Salí de la casa de mi hija al romper el alba, afuera estaba frio el celular marcaba 4°C, me vestí adecuadamente y salí a hacer mi caminata cotidiana. Me gusta hacerlo en áreas boscosas, la foresta oxigena mis pulmones y me vitaliza para iniciar el día.
Caminé sobre el follaje muerto, en la mayoría de los árboles las hojas habían pasado de los deslumbrantes colores del otoño, el rojo, amarillos, naranjas, marrones a un café oscuro para finalmente caer, en un proceso donde muchas de las plantas sacrifican a sus hojas para mantener sus raíces vivas durante el invierno.
No por eso dejan de ser bellos, ahí están los robles altos, con sus amplias ramas abiertas, que cuando están llenas de hojas, proveen de una enorme sombra al que lo necesita, y que, además son lugar idóneo para que las aves hagan sus nidos escondidos de ojos extraños y de los depredadores, pero que ahora el árbol desnudo, sin su follaje, los mostraban al mundo.
Voltee a ver la copa de otros árboles, y también en ellos había nidos ahora abandonados por las aves que muchas veces alegraron el bosque pero que tuvieron que emigrar a lugares mas cálidos y amigables para su supervivencia. Pero no todos, un gorrión se propuso acompañar mi caminata con sus trinos en un tramo, este pequeño seguramente tenía su hogar en algún nido cercano.
Adelante dos ardillas subían presurosas por un pino tratando de escapar de mi mirada hasta que alcanzaron una altura que sintieron seguras. De pronto escuche un ruido a un costado mío, un ciervo, un pequeño ciervo que seguramente se alejo inadvertidamente de la protección de su madre y quien estaría por ahí buscándolo, en pocos segundos desapareció de mi vista, yo por lo pronto voltee a ver si no aparecía la madre que me pudiera significar un peligro. Afortunadamente para mi seguridad, nunca apareció.

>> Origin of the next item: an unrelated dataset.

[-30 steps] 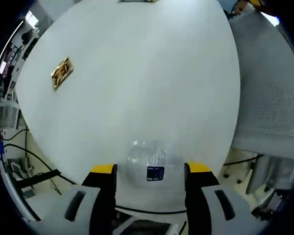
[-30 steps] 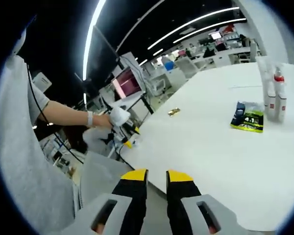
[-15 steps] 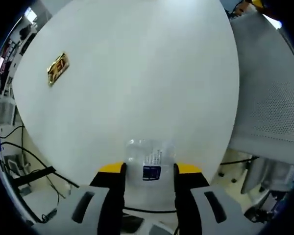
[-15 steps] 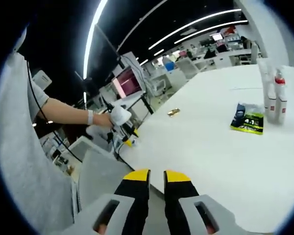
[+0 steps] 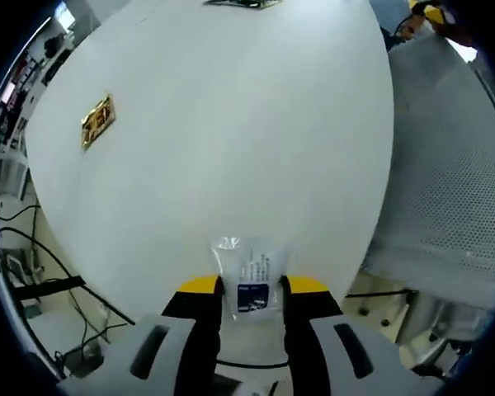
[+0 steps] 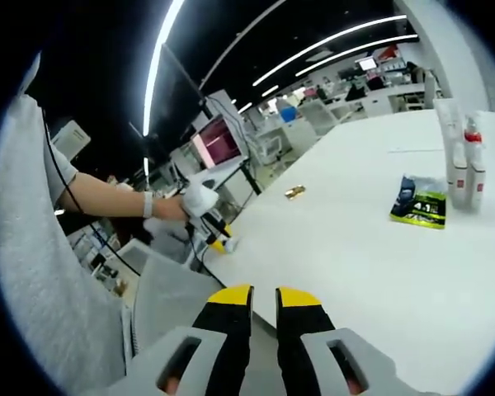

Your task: Arrange the skincare products in the storage area until every visible bottle or jar stands upright without overlapping.

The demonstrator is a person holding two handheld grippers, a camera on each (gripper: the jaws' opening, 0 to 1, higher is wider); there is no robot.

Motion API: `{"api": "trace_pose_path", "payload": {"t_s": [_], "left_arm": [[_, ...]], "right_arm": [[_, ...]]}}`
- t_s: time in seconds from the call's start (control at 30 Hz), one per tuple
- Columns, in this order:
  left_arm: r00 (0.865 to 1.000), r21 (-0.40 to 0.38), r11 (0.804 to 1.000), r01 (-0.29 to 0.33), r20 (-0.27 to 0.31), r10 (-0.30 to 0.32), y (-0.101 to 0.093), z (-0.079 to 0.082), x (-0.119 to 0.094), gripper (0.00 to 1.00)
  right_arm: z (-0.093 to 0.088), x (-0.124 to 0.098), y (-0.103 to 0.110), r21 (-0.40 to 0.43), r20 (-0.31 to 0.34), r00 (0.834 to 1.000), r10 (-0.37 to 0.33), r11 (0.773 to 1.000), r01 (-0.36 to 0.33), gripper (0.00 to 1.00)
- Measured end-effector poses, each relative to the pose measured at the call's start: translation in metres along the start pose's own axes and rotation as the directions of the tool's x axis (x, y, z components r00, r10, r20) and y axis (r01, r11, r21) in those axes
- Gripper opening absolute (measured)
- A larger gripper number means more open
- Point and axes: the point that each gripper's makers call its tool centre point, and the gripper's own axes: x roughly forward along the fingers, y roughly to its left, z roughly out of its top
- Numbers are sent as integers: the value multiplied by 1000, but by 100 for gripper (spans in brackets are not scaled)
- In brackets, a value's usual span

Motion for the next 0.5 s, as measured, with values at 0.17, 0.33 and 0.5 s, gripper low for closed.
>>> {"api": "trace_pose_path", "payload": {"t_s": [0.17, 0.33, 0.5], "left_arm": [[993, -29, 999, -21, 116, 24, -8, 29, -20, 26], [965, -27, 999, -42, 258, 48, -26, 75, -48, 26], [934, 30, 997, -68, 354, 53, -49, 120, -64, 26]], "right_arm": [[4, 5, 0, 9, -2, 1000, 15, 1000, -15, 6], [11, 15, 1, 73, 2, 999, 36, 997, -37, 10], [21, 31, 12, 113, -6, 996, 93, 989, -92, 11]]}}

En el suelo yacían troncos caídos, algunos de ellos ya podridos, pero que servían de hogar a musgo que lo pintaba de un brillante color esmeralda, a hongos negros, cafés y azules y a otras plantas que ayudaban a su colorido.
Mas árboles desnudos aparecían en el paisaje, nogales cuyas ramas parecían brazos que querían alcanzar el cielo, también arbustos como la frambuesa silvestre, aparentemente seca, aunque mostraba retoños cerca de sus raíces.

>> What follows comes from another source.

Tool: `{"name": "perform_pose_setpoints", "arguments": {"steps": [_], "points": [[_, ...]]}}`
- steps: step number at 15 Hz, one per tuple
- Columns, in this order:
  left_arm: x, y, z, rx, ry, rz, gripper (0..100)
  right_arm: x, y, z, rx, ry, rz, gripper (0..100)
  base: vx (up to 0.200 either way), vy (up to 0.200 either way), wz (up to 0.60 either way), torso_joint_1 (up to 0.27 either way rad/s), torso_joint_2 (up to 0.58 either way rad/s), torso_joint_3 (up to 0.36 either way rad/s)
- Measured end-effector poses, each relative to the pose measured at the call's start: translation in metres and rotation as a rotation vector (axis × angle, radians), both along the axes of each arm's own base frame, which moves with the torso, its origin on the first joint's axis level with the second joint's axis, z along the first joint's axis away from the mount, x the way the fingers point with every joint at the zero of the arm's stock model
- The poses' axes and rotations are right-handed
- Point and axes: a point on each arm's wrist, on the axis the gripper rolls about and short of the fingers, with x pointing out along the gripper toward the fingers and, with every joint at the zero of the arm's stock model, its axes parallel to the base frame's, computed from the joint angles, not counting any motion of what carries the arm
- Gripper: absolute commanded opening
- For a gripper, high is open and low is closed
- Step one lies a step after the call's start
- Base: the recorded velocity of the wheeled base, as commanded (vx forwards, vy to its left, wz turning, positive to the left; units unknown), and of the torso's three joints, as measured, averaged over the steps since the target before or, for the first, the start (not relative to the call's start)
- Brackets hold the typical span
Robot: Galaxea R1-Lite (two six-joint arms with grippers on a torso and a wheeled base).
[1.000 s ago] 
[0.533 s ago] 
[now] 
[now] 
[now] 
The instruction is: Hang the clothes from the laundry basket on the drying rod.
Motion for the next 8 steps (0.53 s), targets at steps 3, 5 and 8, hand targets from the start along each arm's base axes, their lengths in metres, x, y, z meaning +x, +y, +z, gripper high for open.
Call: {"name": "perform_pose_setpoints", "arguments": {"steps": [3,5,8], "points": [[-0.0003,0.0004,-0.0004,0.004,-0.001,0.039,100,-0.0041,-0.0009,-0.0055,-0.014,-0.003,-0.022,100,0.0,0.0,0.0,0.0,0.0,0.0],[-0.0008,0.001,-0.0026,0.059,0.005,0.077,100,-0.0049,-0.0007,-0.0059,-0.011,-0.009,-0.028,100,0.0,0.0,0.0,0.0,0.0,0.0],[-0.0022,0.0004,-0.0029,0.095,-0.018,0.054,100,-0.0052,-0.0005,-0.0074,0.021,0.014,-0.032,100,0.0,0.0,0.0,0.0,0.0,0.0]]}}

Debajo de la hojarasca seca, el pasto amarillo también aguardaba la luz y calidez del sol para mostrar su verdor, eso se podía adivinar viendo las pequeñas hojas (pocas) que se encontraban germinando cerca de su raíz. El entramado de la raíz de esta planta bajo la superficie me hizo recordar al Pando, ese gigante álamo temblón que con sus más de 6000 toneladas de peso se ha aferrado a la vida a través de sus raíces por alrededor de 80 000 años haciendo que sea el abuelo de todos los abuelos.
Pero no todo tenía apariencia de falta de vida, ahí estaban los cipreses, erguidos, altos, verdes soportando casi con estoicidad las embatidas del invierno, con sus bajas temperaturas, sus vientos cortantes y sus lluvias heladas, al igual que los magnolios, enormes, con sus verdes hojas lustrosas, que se niegan a dejar que su clorofila se pierda con el frío.

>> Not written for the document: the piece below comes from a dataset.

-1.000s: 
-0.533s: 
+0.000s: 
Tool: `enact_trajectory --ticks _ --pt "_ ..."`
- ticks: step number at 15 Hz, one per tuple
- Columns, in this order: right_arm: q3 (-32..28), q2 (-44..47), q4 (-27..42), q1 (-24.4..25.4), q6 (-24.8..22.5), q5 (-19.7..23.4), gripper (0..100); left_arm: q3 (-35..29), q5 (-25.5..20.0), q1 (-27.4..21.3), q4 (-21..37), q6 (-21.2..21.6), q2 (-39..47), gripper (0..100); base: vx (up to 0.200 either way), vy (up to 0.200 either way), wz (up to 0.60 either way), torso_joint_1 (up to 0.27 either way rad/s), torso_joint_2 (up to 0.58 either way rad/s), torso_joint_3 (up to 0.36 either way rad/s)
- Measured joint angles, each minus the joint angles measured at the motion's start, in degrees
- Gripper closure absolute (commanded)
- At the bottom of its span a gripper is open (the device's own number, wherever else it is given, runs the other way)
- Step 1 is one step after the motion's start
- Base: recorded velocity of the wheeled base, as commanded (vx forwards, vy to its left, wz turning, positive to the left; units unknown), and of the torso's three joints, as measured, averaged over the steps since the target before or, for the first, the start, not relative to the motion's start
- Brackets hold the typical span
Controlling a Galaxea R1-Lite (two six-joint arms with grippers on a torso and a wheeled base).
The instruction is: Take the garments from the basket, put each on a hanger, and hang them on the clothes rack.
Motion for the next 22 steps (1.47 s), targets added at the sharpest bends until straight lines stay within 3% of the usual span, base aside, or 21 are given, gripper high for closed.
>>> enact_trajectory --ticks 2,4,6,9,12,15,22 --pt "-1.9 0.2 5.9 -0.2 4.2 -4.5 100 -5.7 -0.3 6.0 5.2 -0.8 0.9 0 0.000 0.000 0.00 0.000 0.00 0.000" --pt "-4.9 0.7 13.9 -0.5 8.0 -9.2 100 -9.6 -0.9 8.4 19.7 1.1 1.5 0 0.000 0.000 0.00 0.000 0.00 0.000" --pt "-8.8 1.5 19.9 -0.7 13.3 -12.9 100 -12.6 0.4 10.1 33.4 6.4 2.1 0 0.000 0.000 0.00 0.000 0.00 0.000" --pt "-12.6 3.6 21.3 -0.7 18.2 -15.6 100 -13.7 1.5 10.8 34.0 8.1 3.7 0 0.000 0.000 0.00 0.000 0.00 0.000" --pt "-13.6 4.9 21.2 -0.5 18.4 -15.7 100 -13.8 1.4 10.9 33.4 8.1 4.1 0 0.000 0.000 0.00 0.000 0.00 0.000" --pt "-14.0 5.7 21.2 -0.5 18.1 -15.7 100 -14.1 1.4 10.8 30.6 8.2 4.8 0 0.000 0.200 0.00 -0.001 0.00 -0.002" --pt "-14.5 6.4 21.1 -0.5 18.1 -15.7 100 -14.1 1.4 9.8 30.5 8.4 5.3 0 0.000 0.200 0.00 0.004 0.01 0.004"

Y los acebos chinos, que no solo conservan sus hojas durante todo el año, sino que retan al invierno llenándose de frutos rojos.
De regreso a casa escuche el agua de un arroyo que corría alegremente por el bosque, me acerque a el y pude ver a un pequeño conejo tomando agua de su cauce. También escuche la algarabía de una parvada en su mayoría de gorriones que seguramente tenían fiesta, hacían un gran alboroto en un pino, me acerque un poco para contemplarlos, pero no quise espantarlos y no me quede mucho tiempo, aunque me alejaba, seguía escuchando su alegre parloteo.
Llegue a casa y mi sorpresa fue que dos pequeños pájaros azules estaban picoteando una de las ventanas, pareciera que estaban tocando y querían entrar al calor del hogar, en cuanto me vieron se alejaron.
Entre en la casa y me quite la chamarra, levante la cabeza y me vi reflejado el espejo que hay en la sala, no estaba solo, tras de mí, mi mujer, mi hija y mi nieta. No cabe duda, que maravillosa es la vida del invierno.